» EXERCISE REQUIREMENTS
Would you repeat exactly the part of the listing below that runs from the line containing "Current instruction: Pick" down to the line containing "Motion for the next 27", inclusive, and nothing else?

» PROVIDED INFORMATION
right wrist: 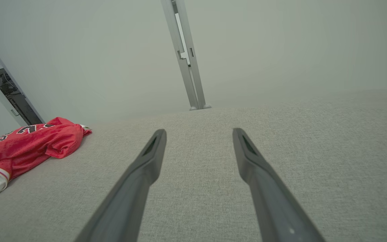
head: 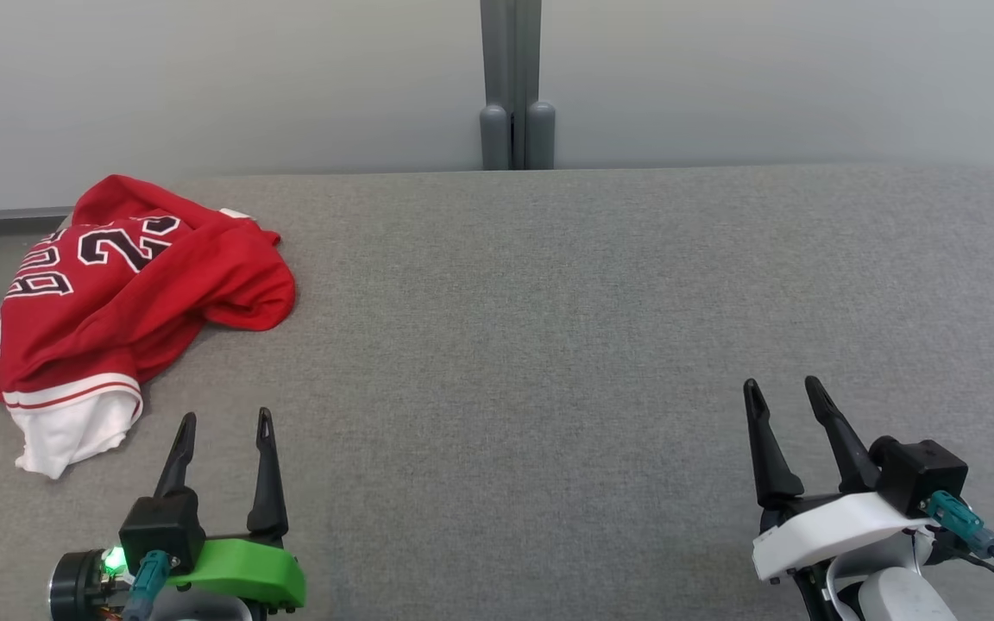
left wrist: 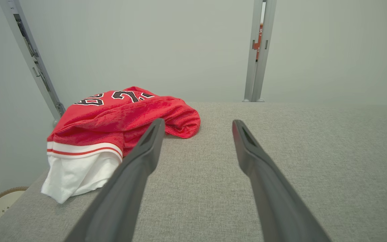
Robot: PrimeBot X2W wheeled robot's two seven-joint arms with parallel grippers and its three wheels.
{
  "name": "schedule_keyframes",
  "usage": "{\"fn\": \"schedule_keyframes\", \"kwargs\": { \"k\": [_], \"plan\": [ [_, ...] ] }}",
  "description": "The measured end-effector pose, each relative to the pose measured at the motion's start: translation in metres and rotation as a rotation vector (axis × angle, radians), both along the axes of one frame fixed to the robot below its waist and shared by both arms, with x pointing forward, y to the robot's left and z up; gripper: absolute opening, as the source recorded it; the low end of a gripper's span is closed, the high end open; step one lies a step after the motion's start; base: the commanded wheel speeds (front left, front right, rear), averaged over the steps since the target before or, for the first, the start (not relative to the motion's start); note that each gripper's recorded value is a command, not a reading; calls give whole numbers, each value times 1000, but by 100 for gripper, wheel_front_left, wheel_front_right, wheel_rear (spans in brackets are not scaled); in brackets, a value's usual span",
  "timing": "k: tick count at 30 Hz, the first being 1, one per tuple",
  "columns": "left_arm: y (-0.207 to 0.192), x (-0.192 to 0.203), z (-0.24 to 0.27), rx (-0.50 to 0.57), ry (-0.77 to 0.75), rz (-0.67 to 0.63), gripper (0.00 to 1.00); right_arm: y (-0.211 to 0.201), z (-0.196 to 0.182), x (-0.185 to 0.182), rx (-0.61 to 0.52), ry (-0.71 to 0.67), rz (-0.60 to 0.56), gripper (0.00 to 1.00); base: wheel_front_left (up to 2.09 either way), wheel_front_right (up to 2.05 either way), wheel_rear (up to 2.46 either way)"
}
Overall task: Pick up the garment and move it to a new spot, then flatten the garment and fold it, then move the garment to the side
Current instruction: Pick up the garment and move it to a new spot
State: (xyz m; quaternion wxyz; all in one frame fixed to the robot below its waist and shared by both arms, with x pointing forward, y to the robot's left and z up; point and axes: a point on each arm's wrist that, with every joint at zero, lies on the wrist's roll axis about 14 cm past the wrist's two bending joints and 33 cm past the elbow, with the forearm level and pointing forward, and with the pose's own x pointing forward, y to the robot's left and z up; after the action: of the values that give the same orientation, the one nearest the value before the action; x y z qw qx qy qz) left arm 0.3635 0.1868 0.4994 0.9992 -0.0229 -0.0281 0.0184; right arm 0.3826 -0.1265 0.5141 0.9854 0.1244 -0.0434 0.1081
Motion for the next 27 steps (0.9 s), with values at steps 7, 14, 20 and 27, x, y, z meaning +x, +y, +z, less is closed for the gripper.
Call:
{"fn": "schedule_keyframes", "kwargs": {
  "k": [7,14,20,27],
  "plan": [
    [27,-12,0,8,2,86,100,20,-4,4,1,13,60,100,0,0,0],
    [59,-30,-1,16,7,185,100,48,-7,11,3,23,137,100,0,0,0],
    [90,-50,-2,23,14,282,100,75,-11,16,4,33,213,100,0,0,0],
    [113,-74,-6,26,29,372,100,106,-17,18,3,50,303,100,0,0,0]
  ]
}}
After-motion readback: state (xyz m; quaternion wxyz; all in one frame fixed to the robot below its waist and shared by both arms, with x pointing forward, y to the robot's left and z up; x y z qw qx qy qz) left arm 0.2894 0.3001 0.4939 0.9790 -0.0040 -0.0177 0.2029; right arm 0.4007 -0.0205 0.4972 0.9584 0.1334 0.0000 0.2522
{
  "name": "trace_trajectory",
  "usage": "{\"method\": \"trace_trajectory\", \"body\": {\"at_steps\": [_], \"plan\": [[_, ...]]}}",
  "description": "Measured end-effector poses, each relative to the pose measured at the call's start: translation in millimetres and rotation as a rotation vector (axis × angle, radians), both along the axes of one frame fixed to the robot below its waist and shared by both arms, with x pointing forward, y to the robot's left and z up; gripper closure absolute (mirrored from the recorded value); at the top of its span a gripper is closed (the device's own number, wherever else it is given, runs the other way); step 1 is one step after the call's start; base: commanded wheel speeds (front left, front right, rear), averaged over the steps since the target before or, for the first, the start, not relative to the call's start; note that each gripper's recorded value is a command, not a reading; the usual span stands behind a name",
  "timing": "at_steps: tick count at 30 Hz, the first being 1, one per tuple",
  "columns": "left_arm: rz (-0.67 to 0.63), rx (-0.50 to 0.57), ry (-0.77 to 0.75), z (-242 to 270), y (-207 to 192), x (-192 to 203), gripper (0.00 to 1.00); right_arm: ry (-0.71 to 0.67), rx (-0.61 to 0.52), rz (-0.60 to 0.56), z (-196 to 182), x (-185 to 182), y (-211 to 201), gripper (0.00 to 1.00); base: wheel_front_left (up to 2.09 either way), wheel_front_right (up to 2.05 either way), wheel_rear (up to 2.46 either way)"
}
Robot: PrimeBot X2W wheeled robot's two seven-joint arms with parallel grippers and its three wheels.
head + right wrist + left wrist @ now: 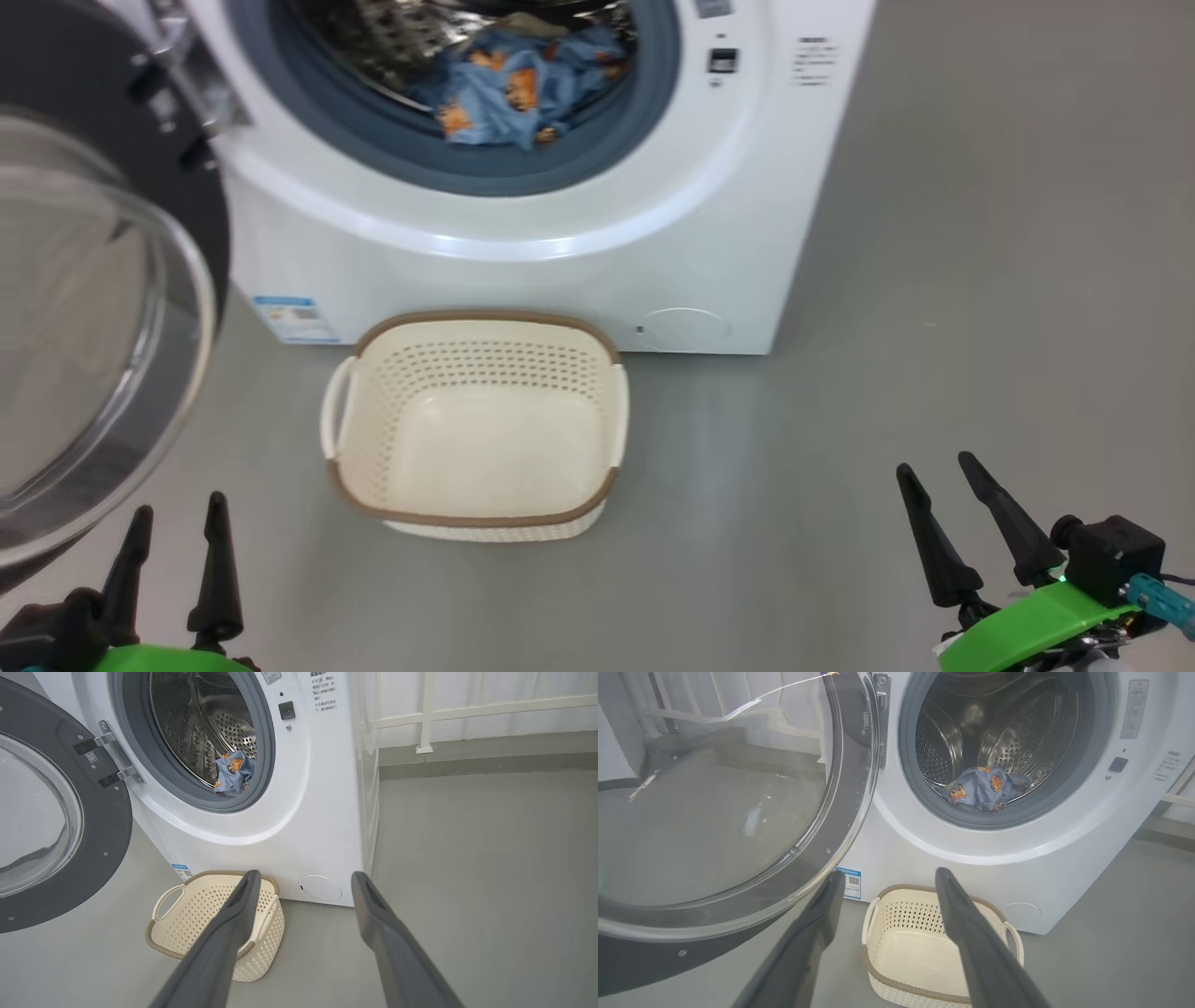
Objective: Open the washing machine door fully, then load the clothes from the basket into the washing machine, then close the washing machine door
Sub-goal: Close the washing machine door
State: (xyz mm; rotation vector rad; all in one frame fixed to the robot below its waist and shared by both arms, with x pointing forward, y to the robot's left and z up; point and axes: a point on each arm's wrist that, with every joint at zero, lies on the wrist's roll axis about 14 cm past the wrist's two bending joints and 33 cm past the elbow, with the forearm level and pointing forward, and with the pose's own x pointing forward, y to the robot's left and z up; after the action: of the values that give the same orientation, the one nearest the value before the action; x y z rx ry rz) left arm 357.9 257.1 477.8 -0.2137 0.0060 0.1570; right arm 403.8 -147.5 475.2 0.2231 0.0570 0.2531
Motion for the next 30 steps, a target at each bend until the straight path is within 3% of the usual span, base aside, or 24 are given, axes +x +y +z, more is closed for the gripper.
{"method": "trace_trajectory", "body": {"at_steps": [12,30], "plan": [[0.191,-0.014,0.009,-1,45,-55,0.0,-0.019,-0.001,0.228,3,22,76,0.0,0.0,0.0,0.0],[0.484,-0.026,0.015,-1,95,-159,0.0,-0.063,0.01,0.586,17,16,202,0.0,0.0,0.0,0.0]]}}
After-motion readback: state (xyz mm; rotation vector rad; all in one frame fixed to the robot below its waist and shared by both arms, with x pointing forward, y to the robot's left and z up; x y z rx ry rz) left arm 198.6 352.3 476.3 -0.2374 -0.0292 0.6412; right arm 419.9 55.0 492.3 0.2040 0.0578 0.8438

» EXERCISE RESULT
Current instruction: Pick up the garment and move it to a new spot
State: (xyz m; quaternion wxyz; all in one frame fixed to the robot below its waist and shared by both arms, with x pointing forward, y to the robot's left and z up; point and axes: a point on each arm's wrist that, with every joint at zero, lies on the wrist's roll axis about 14 cm past the wrist's two bending joints and 33 cm past the elbow, with the forearm level and pointing forward, and with the pose's own x pointing forward, y to the robot's left and z up; after the action: of the values that give the same orientation, the one nearest the value before the action; x y z qw qx qy qz) left arm 0.3635 0.1868 0.4994 0.9992 -0.0229 -0.0281 0.0184; right arm 0.3826 -0.1265 0.5141 0.9854 0.1244 -0.0434 0.1081
Motion for the next 27 steps (0.9 s), with values at steps 7, 14, 20 and 27, x, y, z meaning +x, +y, +z, less is closed for the gripper.

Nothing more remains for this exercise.